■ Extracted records
- - - - - - -
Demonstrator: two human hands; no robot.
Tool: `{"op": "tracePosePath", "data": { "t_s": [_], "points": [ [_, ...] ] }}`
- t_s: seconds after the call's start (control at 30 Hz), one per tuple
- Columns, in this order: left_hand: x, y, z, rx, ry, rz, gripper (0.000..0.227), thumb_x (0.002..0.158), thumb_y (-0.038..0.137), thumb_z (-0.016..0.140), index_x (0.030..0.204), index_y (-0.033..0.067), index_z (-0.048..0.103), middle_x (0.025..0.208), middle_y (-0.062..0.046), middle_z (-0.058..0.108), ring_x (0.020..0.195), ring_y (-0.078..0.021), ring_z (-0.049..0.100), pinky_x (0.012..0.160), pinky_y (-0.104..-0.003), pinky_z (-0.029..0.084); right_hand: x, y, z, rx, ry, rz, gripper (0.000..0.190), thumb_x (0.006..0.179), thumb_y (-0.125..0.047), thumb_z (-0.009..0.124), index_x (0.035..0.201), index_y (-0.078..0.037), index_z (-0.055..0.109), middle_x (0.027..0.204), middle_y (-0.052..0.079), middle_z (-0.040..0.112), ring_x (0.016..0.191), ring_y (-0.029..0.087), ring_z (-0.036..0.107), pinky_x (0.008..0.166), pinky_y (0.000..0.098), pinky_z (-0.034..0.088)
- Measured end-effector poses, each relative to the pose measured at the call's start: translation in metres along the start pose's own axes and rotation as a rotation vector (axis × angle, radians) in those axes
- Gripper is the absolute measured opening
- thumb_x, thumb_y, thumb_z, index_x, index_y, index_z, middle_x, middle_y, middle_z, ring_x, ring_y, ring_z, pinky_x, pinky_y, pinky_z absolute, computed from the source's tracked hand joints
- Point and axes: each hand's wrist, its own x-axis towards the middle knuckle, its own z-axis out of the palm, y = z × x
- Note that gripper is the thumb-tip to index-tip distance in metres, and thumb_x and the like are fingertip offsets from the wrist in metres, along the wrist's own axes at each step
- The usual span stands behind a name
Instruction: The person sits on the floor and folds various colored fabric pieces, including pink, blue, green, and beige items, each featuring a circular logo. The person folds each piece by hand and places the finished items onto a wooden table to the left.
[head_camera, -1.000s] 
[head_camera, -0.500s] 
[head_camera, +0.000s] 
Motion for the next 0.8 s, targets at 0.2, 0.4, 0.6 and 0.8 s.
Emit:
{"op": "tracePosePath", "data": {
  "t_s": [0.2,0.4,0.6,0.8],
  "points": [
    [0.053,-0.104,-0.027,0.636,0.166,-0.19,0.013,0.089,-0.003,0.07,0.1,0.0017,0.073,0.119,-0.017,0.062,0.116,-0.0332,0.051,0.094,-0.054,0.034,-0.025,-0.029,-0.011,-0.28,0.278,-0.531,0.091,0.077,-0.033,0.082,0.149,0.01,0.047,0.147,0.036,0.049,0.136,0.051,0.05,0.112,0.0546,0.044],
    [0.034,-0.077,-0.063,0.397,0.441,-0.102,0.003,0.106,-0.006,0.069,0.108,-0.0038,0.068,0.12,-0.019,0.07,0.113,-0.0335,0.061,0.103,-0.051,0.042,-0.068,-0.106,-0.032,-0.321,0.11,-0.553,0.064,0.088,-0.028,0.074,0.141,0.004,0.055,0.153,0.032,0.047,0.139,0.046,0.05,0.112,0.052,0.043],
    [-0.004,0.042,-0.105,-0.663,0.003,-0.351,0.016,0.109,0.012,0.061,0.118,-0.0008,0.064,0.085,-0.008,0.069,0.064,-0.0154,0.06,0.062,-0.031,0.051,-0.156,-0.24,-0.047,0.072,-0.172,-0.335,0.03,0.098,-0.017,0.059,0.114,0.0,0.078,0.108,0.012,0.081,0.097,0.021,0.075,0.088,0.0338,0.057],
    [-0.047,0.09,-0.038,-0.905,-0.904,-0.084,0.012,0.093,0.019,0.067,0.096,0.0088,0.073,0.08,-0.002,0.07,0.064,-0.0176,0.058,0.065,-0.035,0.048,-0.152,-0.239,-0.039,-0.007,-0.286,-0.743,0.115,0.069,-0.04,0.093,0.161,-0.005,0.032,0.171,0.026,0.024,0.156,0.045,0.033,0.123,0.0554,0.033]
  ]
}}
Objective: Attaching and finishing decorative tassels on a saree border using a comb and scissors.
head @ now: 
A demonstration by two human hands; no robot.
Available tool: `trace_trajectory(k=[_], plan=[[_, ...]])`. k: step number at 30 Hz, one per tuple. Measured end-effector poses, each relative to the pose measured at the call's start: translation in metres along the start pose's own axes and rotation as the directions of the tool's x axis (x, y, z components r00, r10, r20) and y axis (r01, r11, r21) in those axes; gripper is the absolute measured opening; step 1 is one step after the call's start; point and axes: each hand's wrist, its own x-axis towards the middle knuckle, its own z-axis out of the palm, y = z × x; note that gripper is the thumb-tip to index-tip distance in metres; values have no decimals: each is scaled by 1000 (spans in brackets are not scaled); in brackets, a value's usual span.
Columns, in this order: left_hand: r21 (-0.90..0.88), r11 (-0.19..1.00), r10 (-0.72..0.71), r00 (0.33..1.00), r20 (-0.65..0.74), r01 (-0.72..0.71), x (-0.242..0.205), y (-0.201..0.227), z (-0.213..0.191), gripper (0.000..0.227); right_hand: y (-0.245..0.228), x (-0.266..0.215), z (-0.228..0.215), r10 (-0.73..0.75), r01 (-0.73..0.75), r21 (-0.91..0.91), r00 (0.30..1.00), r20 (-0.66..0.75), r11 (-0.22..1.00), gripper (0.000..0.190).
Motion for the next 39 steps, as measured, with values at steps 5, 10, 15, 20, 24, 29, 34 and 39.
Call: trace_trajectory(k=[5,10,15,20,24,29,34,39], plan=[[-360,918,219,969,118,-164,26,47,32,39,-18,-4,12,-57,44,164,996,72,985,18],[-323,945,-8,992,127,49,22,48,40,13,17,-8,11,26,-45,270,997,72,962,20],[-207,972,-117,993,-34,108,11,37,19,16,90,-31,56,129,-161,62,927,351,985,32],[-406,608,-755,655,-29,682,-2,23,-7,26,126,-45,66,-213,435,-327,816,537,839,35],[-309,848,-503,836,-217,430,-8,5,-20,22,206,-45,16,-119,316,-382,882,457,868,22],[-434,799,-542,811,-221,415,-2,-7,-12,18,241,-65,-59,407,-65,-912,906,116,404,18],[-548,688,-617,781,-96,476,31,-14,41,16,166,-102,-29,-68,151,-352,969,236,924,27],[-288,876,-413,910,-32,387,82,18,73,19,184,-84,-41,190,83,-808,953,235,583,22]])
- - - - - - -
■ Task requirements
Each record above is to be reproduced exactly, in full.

■ Response to the task
Demonstrator: two human hands; no robot.
Tool: `{"op": "tracePosePath", "data": { "t_s": [_], "points": [ [_, ...] ] }}`
- t_s: seconds after the call's start (control at 30 Hz), one per tuple
- Columns, in this order: left_hand: x, y, z, rx, ry, rz, gripper (0.000..0.227), thumb_x (0.002..0.158), thumb_y (-0.038..0.137), thumb_z (-0.016..0.140), index_x (0.030..0.204), index_y (-0.033..0.067), index_z (-0.048..0.103), middle_x (0.025..0.208), middle_y (-0.062..0.046), middle_z (-0.058..0.108), ring_x (0.020..0.195), ring_y (-0.078..0.021), ring_z (-0.049..0.100), pinky_x (0.012..0.160), pinky_y (-0.104..-0.003), pinky_z (-0.029..0.084); right_hand: x, y, z, rx, ry, rz, gripper (0.000..0.190), thumb_x (0.006..0.179), thumb_y (-0.125..0.047), thumb_z (-0.009..0.124), index_x (0.035..0.201), index_y (-0.078..0.037), index_z (-0.055..0.109), middle_x (0.027..0.204), middle_y (-0.052..0.079), middle_z (-0.040..0.112), ring_x (0.016..0.191), ring_y (-0.029..0.087), ring_z (-0.036..0.107), pinky_x (0.008..0.166), pinky_y (0.000..0.098), pinky_z (-0.034..0.088)
- Measured end-effector poses, each relative to the pose measured at the call's start: translation in metres along the start pose's own axes and rotation as a rotation vector (axis × angle, radians) in those axes
- Gripper is the absolute measured opening
- thumb_x, thumb_y, thumb_z, index_x, index_y, index_z, middle_x, middle_y, middle_z, ring_x, ring_y, ring_z, pinky_x, pinky_y, pinky_z absolute, computed from the source's tracked hand joints
- Point and axes: each hand's wrist, its own x-axis towards the middle knuckle, its own z-axis out of the palm, y = z × x
- Note that gripper is the thumb-tip to index-tip distance in metres, and thumb_x and the like are fingertip offsets from the wrist in metres, along the wrist's own axes at each step
- The usual span stands behind a name
Instruction: The person sits on the floor and folds various colored fabric pieces, including pink, blue, green, and beige items, each featuring a circular logo. The person folds each piece by hand and places the finished items onto a wooden table to the left.
[head_camera, -1.000s] 
[head_camera, -0.500s] 
[head_camera, +0.000s] 
Motion for the next 0.8 s, targets at 0.2, 0.4, 0.6 and 0.8 s.
Emit:
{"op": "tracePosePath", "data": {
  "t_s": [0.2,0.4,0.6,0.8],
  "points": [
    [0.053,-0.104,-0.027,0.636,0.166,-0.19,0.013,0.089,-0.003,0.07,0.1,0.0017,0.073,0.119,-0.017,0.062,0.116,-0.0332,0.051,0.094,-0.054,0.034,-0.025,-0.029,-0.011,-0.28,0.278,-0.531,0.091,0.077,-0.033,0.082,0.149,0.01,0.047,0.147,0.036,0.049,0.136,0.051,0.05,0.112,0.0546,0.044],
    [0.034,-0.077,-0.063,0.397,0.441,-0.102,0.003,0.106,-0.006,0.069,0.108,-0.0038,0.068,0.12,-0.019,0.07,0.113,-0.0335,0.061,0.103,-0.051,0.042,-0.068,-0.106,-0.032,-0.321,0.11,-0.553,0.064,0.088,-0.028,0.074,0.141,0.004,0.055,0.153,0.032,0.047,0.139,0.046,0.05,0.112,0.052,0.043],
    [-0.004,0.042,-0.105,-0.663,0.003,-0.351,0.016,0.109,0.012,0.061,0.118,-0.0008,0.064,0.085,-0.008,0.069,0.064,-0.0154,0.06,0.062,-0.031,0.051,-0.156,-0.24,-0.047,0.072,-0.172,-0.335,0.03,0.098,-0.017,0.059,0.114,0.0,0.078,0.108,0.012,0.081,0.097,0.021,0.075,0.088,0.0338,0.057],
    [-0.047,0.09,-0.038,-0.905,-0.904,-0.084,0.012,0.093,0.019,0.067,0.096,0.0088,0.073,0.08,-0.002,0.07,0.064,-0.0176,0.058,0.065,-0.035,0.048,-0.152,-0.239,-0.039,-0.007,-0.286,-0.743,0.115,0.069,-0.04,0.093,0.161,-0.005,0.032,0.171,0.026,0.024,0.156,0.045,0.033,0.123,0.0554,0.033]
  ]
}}
Objective: Attaching and finishing decorative tassels on a saree border using a comb and scissors.
head @ now: 
A demonstration by two human hands; no robot.
Available tool: `trace_trajectory(k=[_], plan=[[_, ...]])`. k: step number at 30 Hz, one per tuple. Measured end-effector poses, each relative to the pose measured at the call's start: translation in metres along the start pose's own axes and rotation as the directions of the tool's x axis (x, y, z components r00, r10, r20) and y axis (r01, r11, r21) in those axes; gripper is the absolute measured opening; step 1 is one step after the call's start; point and axes: each hand's wrist, its own x-axis towards the middle knuckle, its own z-axis out of the palm, y = z × x; note that gripper is the thumb-tip to index-tip distance in metres; values have no decimals: each is scaled by 1000 (spans in brackets are not scaled); in brackets, a value's usual span.
Columns, in this order: left_hand: r21 (-0.90..0.88), r11 (-0.19..1.00), r10 (-0.72..0.71), r00 (0.33..1.00), r20 (-0.65..0.74), r01 (-0.72..0.71), x (-0.242..0.205), y (-0.201..0.227), z (-0.213..0.191), gripper (0.000..0.227); right_hand: y (-0.245..0.228), x (-0.266..0.215), z (-0.228..0.215), r10 (-0.73..0.75), r01 (-0.73..0.75), r21 (-0.91..0.91), r00 (0.30..1.00), r20 (-0.66..0.75), r11 (-0.22..1.00), gripper (0.000..0.190).
Motion for the next 39 steps, as measured, with values at steps 5, 10, 15, 20, 24, 29, 34 and 39.
Call: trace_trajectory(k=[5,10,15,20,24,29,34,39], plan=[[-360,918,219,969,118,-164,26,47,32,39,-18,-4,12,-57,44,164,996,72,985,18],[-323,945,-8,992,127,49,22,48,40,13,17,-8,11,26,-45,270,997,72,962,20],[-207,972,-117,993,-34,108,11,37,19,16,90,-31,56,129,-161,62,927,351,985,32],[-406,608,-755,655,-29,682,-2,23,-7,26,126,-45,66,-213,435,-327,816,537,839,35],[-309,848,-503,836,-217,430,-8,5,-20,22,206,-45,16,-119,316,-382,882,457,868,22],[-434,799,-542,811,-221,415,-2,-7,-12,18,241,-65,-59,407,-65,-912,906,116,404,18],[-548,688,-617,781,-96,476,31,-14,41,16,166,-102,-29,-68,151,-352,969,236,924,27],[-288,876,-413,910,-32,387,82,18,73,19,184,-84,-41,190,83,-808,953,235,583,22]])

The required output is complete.